- [Your goal] Copy each line of the entries beneath that contains the word "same".

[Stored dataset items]
[Start of section]
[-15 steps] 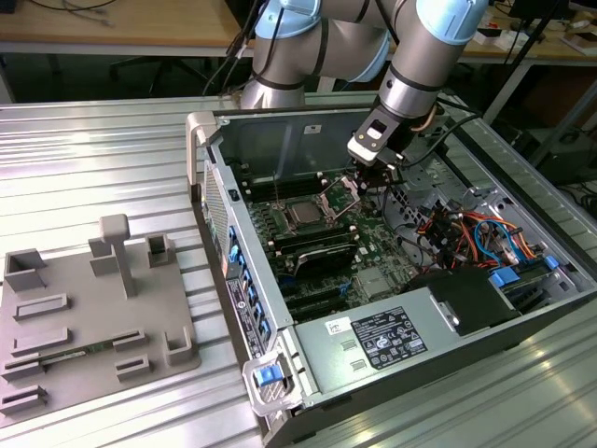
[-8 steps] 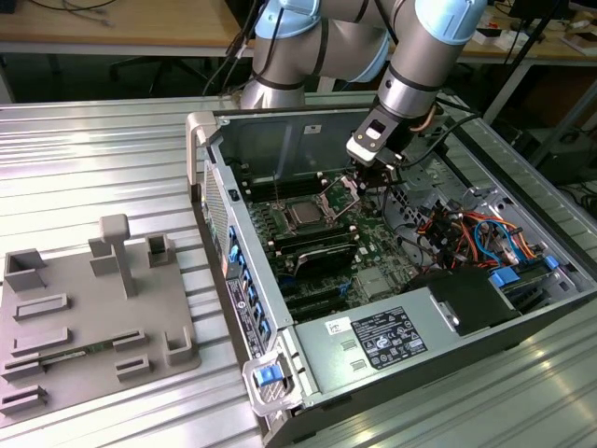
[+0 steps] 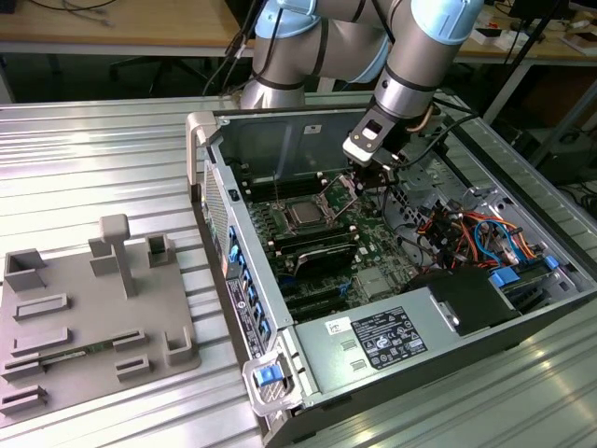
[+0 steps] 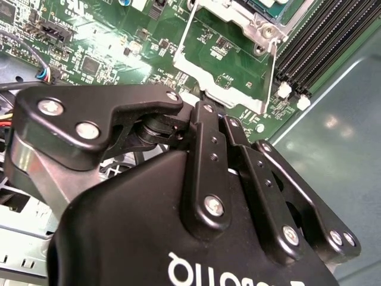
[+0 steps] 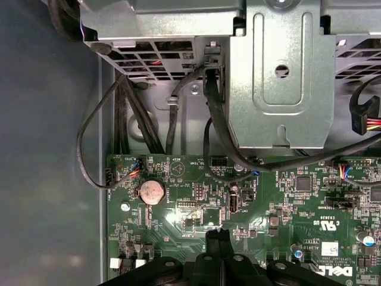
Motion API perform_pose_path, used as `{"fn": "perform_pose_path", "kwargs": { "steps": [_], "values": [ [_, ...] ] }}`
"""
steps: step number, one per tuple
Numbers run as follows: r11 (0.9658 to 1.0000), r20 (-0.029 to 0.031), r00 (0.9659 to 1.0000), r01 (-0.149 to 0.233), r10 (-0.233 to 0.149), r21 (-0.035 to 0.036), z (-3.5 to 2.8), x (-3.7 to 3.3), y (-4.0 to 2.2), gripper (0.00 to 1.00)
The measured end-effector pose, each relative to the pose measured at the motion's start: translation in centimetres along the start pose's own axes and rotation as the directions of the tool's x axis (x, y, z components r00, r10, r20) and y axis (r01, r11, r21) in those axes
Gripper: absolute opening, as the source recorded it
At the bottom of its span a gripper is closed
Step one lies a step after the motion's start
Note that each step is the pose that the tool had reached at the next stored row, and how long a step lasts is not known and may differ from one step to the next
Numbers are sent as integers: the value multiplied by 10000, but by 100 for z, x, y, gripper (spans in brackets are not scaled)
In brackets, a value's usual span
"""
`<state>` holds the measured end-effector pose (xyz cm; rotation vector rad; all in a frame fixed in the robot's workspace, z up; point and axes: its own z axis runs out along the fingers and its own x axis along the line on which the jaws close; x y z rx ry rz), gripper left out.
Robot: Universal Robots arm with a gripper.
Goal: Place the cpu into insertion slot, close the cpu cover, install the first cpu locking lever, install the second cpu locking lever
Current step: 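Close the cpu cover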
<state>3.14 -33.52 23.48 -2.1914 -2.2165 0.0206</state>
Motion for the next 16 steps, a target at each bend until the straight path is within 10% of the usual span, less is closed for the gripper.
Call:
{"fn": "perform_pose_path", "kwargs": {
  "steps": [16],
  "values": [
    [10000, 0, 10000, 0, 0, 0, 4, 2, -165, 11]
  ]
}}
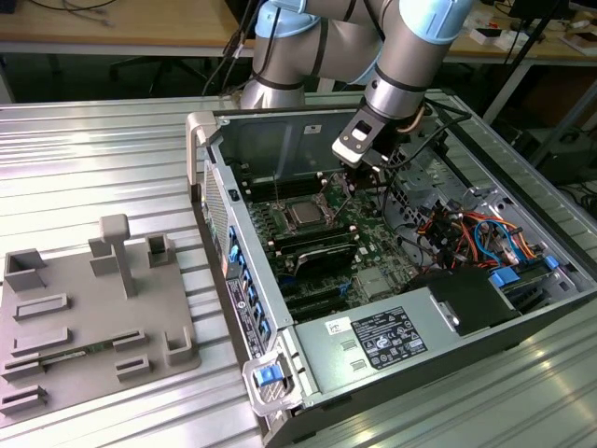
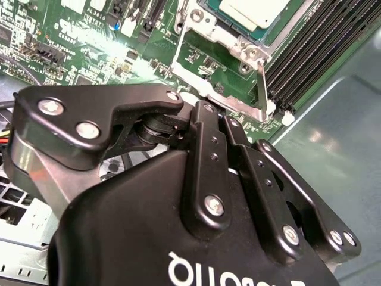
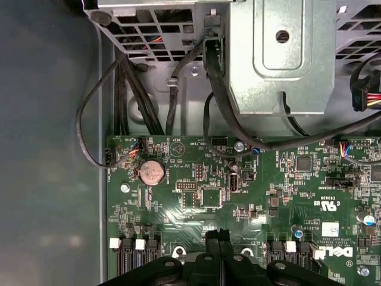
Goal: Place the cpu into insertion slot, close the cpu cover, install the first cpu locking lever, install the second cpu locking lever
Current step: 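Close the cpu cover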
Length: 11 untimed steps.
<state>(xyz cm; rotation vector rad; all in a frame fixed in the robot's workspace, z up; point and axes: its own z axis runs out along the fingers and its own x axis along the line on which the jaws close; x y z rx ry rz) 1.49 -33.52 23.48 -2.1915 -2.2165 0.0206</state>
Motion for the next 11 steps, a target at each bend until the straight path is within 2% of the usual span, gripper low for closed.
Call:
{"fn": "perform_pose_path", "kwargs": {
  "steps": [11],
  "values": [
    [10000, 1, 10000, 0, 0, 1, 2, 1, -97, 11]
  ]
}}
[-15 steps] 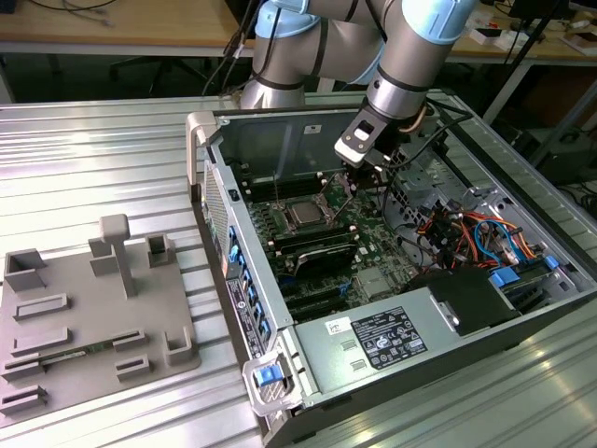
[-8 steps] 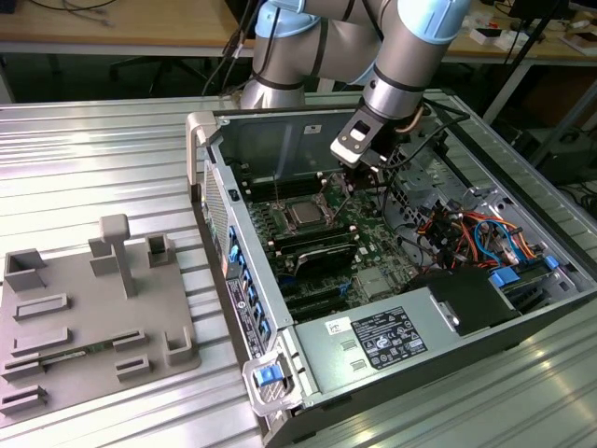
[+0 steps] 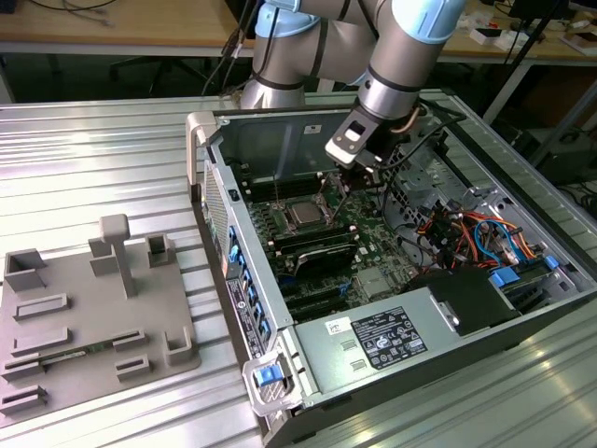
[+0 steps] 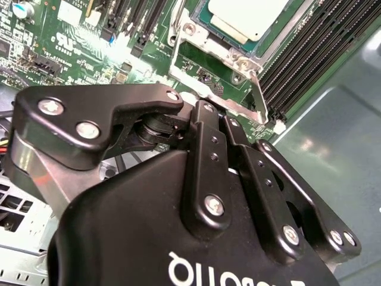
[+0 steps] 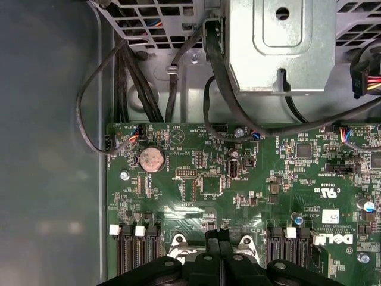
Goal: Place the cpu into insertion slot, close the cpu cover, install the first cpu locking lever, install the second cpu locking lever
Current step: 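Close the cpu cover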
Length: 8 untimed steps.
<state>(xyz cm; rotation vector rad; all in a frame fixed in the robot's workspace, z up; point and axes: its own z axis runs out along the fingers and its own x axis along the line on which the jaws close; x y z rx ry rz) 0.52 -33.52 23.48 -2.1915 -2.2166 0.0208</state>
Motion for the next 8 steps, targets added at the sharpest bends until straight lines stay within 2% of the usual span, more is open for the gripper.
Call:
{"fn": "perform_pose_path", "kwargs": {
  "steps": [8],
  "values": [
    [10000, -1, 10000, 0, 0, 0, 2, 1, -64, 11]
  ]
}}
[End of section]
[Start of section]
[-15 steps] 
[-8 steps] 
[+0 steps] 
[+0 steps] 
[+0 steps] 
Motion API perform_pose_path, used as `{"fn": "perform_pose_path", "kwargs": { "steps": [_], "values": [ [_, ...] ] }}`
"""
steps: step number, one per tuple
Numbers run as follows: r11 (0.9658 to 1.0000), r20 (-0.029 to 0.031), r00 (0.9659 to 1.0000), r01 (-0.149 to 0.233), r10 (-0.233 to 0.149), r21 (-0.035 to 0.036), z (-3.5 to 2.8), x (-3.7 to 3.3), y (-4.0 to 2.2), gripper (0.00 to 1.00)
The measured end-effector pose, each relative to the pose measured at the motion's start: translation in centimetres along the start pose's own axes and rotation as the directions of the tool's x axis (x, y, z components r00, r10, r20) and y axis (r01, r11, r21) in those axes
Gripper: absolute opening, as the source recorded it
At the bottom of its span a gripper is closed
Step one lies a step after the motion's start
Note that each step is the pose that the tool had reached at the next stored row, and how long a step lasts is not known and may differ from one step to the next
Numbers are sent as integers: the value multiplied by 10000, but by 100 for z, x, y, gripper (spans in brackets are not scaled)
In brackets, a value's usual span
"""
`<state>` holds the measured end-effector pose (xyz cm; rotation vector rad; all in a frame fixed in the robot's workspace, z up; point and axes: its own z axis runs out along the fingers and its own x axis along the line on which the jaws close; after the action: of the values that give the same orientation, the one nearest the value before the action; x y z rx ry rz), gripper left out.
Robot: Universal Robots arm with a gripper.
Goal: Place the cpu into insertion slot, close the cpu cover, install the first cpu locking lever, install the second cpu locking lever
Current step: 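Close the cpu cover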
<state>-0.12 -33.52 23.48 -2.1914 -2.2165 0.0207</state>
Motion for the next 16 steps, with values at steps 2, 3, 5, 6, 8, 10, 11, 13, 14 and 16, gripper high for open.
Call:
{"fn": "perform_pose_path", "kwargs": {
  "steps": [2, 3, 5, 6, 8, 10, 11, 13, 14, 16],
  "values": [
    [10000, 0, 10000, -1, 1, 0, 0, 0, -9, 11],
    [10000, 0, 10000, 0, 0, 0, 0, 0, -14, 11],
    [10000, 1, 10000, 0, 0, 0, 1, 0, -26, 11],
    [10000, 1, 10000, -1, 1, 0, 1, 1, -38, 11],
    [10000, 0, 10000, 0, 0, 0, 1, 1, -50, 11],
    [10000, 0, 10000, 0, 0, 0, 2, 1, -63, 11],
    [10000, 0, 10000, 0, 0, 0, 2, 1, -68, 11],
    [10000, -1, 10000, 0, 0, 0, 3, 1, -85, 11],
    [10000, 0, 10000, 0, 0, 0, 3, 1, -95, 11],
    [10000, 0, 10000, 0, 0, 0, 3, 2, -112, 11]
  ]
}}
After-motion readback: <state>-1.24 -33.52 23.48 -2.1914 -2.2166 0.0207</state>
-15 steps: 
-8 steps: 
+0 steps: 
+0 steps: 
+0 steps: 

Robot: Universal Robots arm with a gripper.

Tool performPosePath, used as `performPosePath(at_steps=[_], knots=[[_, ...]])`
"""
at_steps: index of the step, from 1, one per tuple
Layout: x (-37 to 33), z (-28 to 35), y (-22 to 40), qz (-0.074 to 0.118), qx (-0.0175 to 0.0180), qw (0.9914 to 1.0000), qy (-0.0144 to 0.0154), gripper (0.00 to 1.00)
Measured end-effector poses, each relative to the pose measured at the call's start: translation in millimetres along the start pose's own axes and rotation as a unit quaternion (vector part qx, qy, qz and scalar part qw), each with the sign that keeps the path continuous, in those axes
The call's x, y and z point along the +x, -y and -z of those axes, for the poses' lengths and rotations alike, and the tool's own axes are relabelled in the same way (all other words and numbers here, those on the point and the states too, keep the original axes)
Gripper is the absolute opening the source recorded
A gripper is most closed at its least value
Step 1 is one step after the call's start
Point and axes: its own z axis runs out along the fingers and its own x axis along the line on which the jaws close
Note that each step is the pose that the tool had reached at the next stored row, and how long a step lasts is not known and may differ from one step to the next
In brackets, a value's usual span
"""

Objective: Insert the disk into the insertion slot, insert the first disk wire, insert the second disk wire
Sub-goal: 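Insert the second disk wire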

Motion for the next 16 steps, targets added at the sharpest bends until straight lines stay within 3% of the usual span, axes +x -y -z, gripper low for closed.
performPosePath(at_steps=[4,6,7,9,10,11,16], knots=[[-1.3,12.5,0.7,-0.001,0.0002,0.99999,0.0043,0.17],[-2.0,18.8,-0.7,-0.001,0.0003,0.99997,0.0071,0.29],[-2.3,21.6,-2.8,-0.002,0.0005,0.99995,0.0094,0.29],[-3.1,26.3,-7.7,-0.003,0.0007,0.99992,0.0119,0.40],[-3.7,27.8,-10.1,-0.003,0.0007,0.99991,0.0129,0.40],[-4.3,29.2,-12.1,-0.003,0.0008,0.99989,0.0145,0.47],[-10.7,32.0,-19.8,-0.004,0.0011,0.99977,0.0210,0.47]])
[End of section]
- [Solution to this exercise]
`<state>` holds the measured end-effector pose (xyz cm; rotation vector rad; all in a frame fixed in the robot's workspace, z up; point and axes: its own z axis runs out along the fingers and its own x axis along the line on which the jaws close; after the action: of the values that give the same orientation, the one nearest the value before the action; x y z rx ry rz), gripper left out.
The call's x, y and z point along the +x, -y and -z of those axes, for the poses' lengths and rotations alike, and the tool's own axes are relabelled in the same way (all other words and numbers here, those on the point and the states too, keep the original axes)

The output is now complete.